In the data below, restate exactly the lines from the one with "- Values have" to the final line, both included, but not the pictures.

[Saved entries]
---

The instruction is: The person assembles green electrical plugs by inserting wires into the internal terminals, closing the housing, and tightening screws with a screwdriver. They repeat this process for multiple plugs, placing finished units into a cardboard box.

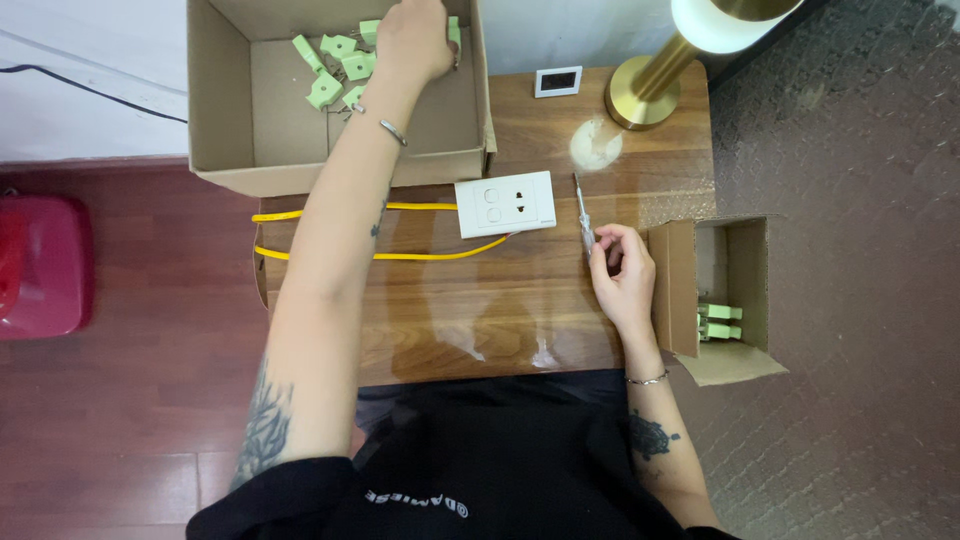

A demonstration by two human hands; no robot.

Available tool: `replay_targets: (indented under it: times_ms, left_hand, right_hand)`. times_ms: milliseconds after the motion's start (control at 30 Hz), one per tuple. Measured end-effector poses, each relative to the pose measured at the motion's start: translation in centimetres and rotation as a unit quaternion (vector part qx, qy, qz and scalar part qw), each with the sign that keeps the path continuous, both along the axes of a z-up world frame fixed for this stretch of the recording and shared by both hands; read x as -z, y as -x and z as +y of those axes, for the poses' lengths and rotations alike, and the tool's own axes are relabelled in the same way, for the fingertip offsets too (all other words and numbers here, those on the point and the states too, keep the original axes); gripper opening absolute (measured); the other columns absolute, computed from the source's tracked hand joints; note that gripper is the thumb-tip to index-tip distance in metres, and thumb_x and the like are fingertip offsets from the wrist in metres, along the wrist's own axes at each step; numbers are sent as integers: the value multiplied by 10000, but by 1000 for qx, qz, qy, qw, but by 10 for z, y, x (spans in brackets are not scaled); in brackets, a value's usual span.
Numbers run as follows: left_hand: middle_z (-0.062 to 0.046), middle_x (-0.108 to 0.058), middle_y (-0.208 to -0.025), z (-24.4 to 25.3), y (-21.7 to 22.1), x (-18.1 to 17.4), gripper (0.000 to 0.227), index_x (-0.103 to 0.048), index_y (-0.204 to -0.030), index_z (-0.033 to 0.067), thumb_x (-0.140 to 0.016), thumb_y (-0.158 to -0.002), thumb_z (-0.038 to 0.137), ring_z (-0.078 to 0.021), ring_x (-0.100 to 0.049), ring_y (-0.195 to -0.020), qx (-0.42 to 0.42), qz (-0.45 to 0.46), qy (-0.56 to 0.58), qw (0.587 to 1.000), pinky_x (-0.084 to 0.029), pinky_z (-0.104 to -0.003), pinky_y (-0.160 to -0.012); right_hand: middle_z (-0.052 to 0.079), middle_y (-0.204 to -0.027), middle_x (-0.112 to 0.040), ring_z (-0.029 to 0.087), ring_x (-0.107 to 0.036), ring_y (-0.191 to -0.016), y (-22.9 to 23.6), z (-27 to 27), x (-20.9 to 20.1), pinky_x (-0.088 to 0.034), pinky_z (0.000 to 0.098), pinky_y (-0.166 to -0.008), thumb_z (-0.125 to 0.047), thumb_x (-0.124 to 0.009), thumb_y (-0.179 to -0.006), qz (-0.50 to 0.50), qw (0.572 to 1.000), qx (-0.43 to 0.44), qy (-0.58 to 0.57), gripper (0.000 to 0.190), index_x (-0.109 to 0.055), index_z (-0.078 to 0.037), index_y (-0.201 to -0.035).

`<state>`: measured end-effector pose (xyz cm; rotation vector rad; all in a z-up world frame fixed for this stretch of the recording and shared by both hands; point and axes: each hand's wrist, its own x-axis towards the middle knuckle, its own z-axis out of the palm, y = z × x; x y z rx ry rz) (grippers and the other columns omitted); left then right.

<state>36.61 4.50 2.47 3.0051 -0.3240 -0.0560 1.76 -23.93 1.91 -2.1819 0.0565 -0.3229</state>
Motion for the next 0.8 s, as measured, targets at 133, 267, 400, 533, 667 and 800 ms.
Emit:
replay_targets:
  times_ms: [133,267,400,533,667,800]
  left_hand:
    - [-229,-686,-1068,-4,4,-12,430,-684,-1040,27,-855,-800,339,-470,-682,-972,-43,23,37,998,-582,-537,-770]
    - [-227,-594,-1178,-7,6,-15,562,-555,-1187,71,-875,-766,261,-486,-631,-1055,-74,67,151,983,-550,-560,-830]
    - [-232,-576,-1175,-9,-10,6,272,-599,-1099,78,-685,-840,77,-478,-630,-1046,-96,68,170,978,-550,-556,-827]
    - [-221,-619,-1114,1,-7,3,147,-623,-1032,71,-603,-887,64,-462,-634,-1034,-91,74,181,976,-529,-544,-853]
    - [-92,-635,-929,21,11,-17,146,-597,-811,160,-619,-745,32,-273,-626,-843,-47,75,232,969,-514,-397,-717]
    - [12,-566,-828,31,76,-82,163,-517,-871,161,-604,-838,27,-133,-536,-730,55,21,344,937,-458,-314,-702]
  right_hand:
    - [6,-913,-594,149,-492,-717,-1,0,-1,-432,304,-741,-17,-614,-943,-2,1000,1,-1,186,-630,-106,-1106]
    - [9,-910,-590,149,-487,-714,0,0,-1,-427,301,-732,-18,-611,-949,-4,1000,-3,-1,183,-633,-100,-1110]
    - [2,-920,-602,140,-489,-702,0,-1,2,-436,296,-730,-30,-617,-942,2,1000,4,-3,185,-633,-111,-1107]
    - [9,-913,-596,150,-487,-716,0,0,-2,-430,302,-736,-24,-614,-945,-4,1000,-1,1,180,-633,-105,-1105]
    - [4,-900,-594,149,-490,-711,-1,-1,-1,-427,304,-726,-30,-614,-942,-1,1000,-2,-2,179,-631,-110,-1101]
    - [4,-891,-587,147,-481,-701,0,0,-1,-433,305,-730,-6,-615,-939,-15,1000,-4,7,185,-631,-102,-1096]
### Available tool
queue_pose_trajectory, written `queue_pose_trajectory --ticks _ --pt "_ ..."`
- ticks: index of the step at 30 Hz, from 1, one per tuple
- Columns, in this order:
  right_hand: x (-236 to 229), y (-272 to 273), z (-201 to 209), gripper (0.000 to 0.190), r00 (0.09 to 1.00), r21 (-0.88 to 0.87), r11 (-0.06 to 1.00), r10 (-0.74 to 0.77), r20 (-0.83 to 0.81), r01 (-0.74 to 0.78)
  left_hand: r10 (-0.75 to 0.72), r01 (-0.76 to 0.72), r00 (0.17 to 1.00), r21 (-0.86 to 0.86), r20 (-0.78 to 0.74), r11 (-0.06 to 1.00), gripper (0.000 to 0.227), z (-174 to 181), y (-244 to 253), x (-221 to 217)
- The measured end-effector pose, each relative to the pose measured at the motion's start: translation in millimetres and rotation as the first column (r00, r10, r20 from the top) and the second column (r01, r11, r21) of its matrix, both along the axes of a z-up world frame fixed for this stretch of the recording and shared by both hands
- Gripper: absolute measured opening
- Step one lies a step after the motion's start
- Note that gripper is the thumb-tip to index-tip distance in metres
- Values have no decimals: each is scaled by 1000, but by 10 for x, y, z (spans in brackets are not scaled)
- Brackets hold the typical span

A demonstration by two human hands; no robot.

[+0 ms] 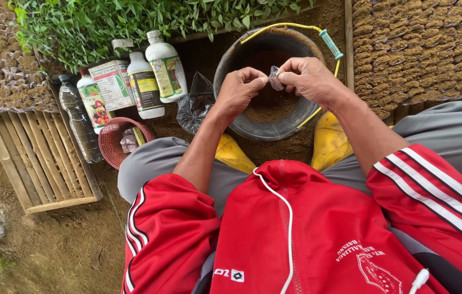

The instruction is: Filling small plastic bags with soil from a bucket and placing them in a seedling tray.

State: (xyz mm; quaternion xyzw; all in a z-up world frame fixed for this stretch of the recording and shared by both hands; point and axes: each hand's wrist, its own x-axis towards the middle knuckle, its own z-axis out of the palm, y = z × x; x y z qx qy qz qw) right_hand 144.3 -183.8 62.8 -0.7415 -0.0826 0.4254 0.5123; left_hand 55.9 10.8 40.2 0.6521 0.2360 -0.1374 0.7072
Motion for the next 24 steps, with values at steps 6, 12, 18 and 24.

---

◆ **Finished task**
- Values have no decimals: each is scaled by 1000, but by 10 for x, y, z (spans in brackets are not scaled)
- Brackets hold the typical span

A demonstration by two human hands; no robot.

[+0 ms] 

The instruction is: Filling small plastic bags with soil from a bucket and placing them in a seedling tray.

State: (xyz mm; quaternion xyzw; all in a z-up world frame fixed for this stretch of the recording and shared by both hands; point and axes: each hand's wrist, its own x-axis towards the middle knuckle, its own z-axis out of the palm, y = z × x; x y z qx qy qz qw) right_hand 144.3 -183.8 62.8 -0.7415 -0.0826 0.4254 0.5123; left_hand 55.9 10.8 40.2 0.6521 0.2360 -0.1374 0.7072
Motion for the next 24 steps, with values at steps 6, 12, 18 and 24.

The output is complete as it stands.